Though the T11 DS offset and tension ratio are less than ideal, they are the same as the H3 was with Campy. You should have been fine with that rim and those spokes. The Hed C2 is always straight and round IME. Sounds like you got a bad build... and everything went to hell from there.

BTW, the ORC-UL should be available a bit sooner than that...


----------



## Tunnelrat81 (Mar 18, 2007)

FuelForThought said:


> You can check my posts in this thread to see how bad the tension balance can get. Granted, there was some sloppiness involved from the part of the wheelbuilder but even after careful re-tensioning, the average NDS/DS ratio was 48%. That is with using heavier spokes on the DS and doing 2xDS/radialNDS. The tension balance with identical spokes and lacing patterns would be 42%.
> 
> I returned the wheels and will not be using T11 hubs for my own wheels. I bought some Fulcrum for the next few months until Alchemy releases the ORC-UL in Shimano 11 (summer 2013?).
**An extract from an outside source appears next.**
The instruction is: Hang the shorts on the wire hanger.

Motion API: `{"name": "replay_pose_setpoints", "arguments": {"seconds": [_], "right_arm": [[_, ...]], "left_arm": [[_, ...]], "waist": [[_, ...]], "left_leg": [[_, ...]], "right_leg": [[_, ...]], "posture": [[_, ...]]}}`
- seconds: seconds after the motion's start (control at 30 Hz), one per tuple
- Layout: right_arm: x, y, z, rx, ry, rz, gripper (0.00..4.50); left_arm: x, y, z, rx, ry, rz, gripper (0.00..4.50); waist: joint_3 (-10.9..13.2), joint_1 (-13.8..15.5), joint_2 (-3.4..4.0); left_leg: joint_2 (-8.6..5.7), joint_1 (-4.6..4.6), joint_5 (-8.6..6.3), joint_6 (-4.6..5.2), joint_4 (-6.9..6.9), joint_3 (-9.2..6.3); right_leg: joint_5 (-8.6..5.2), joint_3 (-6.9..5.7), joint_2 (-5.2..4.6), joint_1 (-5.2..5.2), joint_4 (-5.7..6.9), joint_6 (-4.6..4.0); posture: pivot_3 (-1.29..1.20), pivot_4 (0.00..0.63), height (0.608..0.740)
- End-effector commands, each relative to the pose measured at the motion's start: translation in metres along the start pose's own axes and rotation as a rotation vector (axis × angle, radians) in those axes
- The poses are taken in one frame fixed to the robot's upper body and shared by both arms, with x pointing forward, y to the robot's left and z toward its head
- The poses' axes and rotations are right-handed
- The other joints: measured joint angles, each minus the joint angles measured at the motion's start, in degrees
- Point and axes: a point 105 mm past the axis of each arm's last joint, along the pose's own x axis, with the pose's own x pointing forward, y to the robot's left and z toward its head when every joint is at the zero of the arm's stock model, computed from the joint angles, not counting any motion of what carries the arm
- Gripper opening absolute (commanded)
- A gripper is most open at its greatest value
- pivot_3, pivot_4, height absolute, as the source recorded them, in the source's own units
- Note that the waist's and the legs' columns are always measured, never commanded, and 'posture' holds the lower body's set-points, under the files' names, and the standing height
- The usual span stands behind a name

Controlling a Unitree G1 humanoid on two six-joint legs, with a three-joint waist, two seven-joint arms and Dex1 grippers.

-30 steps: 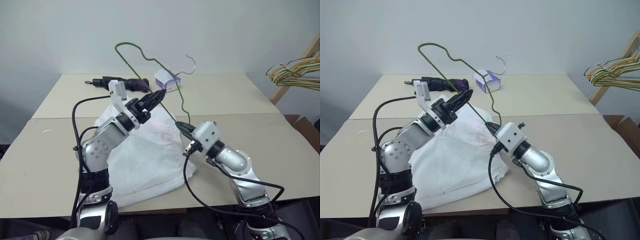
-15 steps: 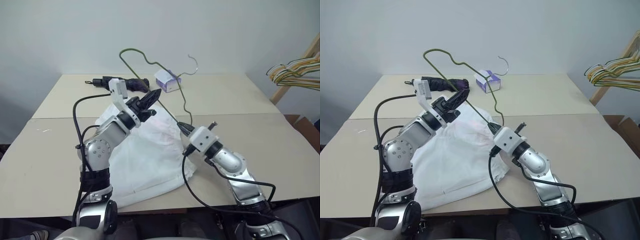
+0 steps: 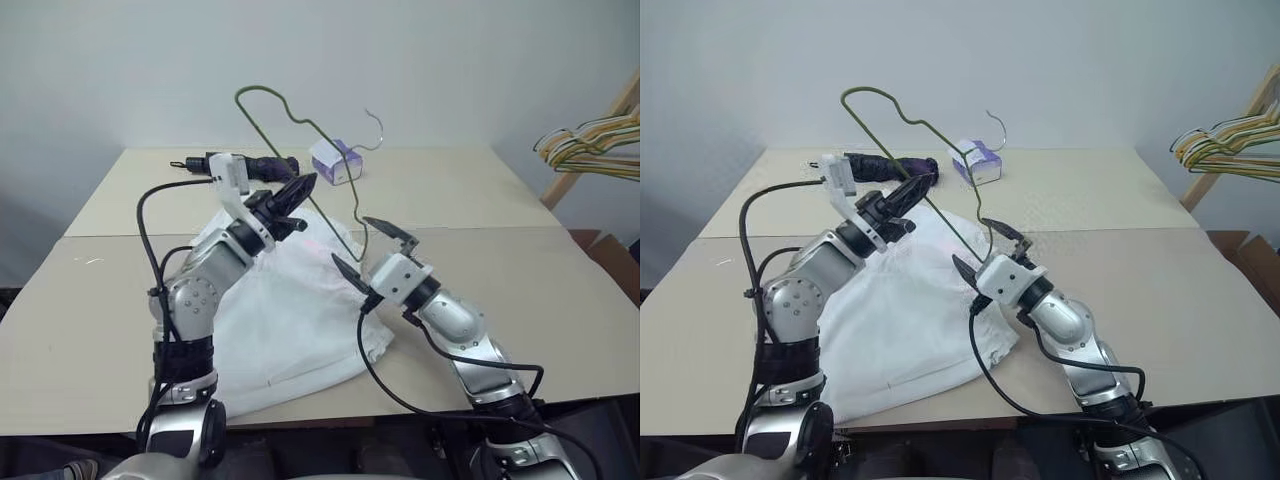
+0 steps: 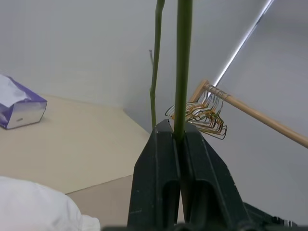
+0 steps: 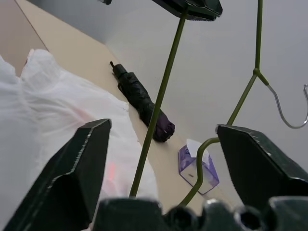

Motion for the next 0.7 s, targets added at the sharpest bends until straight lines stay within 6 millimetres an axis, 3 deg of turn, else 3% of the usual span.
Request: {"name": "replay_pose_setpoints", "arguments": {"seconds": [0.03,0.07,0.23,0.33,0.5,0.7], "right_arm": [[-0.017,-0.022,0.02,0.161,-0.078,0.039,4.48],[-0.02,-0.022,0.02,0.196,-0.069,0.072,4.48],[-0.05,-0.031,0.023,0.756,0.07,0.548,4.48],[-0.06,-0.035,0.029,0.923,0.116,0.739,4.48],[-0.046,-0.025,0.021,0.947,0.24,0.869,4.48],[-0.008,-0.028,0.028,0.931,0.205,0.805,4.48]], "left_arm": [[-0.005,-0.012,0.021,0.055,-0.063,-0.097,0.0],[-0.007,-0.014,0.023,0.057,-0.068,-0.115,0.0],[-0.036,-0.035,0.05,0.143,-0.093,-0.404,0.0],[-0.051,-0.047,0.062,0.145,-0.084,-0.581,0.0],[-0.061,-0.06,0.074,0.152,-0.092,-0.755,0.0],[-0.052,-0.059,0.069,0.158,-0.105,-0.737,0.0]], "waist": [[0.0,0.2,0.01],[0.0,0.4,0.01],[0.1,0.7,0.06],[0.1,0.6,0.13],[0.1,0.6,0.13],[0.1,1.1,0.13]], "left_leg": [[0.0,0.0,0.0,0.0,0.0,0.0],[0.0,-0.02,0.0,0.0,0.0,-0.02],[0.1,0.01,0.0,0.01,0.0,-0.01],[0.16,0.08,0.0,0.02,-0.03,0.01],[0.15,0.01,0.0,0.02,-0.05,0.01],[0.14,-0.13,0.01,0.02,-0.04,-0.01]], "right_leg": [[0.0,-0.01,-0.01,0.01,-0.01,0.0],[0.0,-0.03,-0.01,0.03,-0.05,0.01],[0.12,-0.09,0.01,0.09,-0.21,-0.06],[0.13,-0.09,0.07,0.09,-0.23,-0.14],[0.12,-0.12,0.08,0.06,-0.27,-0.13],[0.14,-0.11,0.09,-0.04,-0.26,-0.06]], "posture": [[-0.02,0.0,0.74],[-0.02,0.0,0.74],[-0.02,0.0,0.74],[-0.02,0.0,0.74],[-0.03,0.0,0.74],[-0.02,0.0,0.74]]}}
48% is fine if the NDS is high enough to not go slack under normal impacts etc....If tension is maintained (which is the point of using thinner spokes...i.e. slightly more stretchy) then they probably will maintain tension during use, and the result is a rocking stiff wheel from the greater bracing angle. My H3 set has been perfect, and I didn't even downsize my NDS spokes, they're standard DT Swiss comp spokes 2.0-1.8-2.0. I wouldn't throw the baby out with the bath water on this one. 

This point, of course, also depends on a high quality (true) rim. If the rim is straight, and the build is done right (no high tension spokes compensating for low tension spokes etc.) then a strong wheel will result. But with even one spoke a bit too low, that one will likely become your 'problem spoke' for that wheel. 

I bet you'll see many other hub companies doing similar things as they also switch over to 11 speed. They can only do so much. Either the NDS tension ratio is low, or the flange spacing is adjusted in on the NDS as well, which will also adversely effect the wheel's stiffness/strength. We see the philosophy difference already between hubs like the DT Swiss 240 as compared to the WI H3 hub. As long as *adequate* tension is reachable on the NDS, you're better off with a lower ratio. But we may be getting to the limits of gear count on a 130mm OLD. 

-Jeremy


----------



## carlislegeorge (Mar 28, 2004)

If you do a youtube search for "bicycle hub noise comparison" you should be able to find a relatively recent post by fairwheelbikes that might help some....


----------